Remember when certain people freaked out because the White House cards just weren't Christmasy enough?
Merry War on the War on Christmas season, everybody. How has your War on the War on Christmas been? Jolly? I hope so, because let's face it: Out there in wider America, the War on the War on Christmas
isn't doing so well.
[2005] was the apex of the so-called War On Christmas -- the politi-cultural, made-for-cable-news back-and-forth that commences every holiday season, including the current one. The best 2013 has come up with so far is a book by former half-term Alaska Gov. Sarah Palin and the declaration by Rhode Island Gov. Lincoln Chafee (D) that the ceremonial tree in the State House would be a "Christmas Tree."
That the "war" has de-escalated so much since that 2005 vote suggests the political culture has more or less moved on.
Well that's a depressing thought. The biggest danger in the War on the War on Christmas is that the participants would eventually get bored. You'd begin to lose your John Gibsons (remember him?), your Bill O'Reillys (oh right, I think he still has a show); sure, you'd have a collection of foot draggers maybe showing up near the end, people who were never really known for having their sweaty fingers on the pulse of America, putting out a straggling book or two in a vain attempt to capture the glory of those earlier War on the War on Christmases, but eventually most people would move on to better and more important things like emphasizing the raw patriotism of being able to make your employees work on Thanksgiving Day, or stamp collecting.
The danger, of course, is that now people may be saying Happy Holidays in our retail stores without being stoned by customers primed by their television sets to be offended by anything less Christmasy than Jesus wearing a crown of mistletoe. We wouldn't even know. We may be overly commercializing Christmas now and—no, wait, that one was good either way. We may be unduly convincing people to be happy during the holiday season instead of remembering what it's all about—declaring one's own religion to be the One True Religion, and making sure nobody else can celebrate the winter holiday season unless they do it in the precise way a loose collection of second-tier pundits want them to.

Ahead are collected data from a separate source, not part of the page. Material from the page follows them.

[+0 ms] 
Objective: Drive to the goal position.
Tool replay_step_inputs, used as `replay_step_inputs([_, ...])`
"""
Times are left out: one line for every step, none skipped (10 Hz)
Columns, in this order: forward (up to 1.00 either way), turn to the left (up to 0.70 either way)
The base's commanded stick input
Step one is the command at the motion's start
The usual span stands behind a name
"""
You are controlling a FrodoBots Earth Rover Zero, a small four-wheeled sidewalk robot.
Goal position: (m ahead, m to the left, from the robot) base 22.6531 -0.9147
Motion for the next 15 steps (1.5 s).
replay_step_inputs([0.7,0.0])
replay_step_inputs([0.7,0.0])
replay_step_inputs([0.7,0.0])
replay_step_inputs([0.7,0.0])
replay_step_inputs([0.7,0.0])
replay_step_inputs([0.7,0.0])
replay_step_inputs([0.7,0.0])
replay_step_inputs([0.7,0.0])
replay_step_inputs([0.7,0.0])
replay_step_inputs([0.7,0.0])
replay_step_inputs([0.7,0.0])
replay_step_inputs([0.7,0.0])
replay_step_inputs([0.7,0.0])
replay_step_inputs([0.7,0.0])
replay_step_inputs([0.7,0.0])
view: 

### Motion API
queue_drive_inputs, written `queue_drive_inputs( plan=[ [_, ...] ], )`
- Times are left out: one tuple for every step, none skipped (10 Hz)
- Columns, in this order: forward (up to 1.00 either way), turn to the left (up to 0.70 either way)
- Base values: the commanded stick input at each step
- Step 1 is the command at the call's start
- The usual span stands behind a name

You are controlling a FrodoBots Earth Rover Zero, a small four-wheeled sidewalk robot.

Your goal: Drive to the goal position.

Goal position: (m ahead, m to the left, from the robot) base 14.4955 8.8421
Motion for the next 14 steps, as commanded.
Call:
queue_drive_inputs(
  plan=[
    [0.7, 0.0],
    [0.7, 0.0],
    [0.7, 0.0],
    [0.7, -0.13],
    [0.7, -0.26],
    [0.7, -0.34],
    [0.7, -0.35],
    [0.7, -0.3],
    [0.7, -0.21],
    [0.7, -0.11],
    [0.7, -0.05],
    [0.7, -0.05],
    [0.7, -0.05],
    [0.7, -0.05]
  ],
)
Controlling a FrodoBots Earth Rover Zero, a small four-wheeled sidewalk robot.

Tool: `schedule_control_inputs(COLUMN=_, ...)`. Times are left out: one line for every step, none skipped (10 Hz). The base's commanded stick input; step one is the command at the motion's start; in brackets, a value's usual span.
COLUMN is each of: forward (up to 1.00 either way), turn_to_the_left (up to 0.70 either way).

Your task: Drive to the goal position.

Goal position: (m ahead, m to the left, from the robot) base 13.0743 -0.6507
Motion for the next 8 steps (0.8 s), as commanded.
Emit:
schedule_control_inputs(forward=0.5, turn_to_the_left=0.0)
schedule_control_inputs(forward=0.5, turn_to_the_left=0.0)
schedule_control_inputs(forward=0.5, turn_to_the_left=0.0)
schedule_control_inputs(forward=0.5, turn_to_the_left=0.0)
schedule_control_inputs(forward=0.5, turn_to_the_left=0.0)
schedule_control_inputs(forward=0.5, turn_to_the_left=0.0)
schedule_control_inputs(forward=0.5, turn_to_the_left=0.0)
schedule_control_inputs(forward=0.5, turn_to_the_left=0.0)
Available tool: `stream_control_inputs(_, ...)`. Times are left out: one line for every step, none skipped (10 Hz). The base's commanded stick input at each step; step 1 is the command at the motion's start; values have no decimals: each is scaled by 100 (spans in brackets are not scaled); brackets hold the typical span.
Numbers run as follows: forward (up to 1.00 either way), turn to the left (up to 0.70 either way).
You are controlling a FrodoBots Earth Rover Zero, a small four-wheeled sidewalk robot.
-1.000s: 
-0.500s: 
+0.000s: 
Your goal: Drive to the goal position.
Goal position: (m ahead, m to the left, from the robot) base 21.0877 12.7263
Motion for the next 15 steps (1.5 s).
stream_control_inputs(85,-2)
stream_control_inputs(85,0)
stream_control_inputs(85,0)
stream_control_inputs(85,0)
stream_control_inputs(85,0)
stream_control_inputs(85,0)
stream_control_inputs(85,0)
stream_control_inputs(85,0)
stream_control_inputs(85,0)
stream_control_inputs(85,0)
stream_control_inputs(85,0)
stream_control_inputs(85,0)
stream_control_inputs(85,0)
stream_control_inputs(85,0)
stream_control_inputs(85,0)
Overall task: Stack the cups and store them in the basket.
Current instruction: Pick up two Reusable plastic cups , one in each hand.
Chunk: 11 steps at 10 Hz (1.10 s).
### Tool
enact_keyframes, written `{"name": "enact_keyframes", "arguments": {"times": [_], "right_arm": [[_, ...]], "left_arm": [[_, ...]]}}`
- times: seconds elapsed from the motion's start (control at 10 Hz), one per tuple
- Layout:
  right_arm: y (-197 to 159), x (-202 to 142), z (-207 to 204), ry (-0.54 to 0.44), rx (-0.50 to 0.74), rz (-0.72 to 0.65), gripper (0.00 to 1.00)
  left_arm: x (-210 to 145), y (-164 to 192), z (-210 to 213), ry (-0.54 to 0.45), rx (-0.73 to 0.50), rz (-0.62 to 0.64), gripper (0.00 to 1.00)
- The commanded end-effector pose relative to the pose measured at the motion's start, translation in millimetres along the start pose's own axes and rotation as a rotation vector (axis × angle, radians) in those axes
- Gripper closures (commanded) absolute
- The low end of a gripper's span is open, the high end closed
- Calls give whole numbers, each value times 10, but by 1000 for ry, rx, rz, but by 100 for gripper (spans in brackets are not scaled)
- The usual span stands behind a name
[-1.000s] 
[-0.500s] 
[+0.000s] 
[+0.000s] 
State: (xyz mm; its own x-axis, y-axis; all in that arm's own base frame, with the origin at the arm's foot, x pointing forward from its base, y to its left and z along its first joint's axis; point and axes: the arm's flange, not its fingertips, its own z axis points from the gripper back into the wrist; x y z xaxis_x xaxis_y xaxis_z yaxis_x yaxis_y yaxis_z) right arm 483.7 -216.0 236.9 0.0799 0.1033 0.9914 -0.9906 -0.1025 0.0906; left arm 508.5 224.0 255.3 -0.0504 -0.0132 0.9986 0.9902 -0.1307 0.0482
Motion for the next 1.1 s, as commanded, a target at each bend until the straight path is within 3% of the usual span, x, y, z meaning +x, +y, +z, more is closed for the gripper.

Does that mean the War on Christmas, which for you kids out there is most definitely white, won? No, Virginia. We would have known if it had won (for starters, the polar ice cap would be melting under Santa's feet.) But the War on the War on Christmas, which for you kids out there is even more white, as white as a white guy wearing a white coat in a winter snowbank while Fox News interviews him about what it's like to be so white, appears to itself be the sicker of the two. It may not have many years left; we should cherish these memories, so that we can tell our grandchildren what it was like back when the War on the War on Christmas was one of our most celebrated holiday seasons.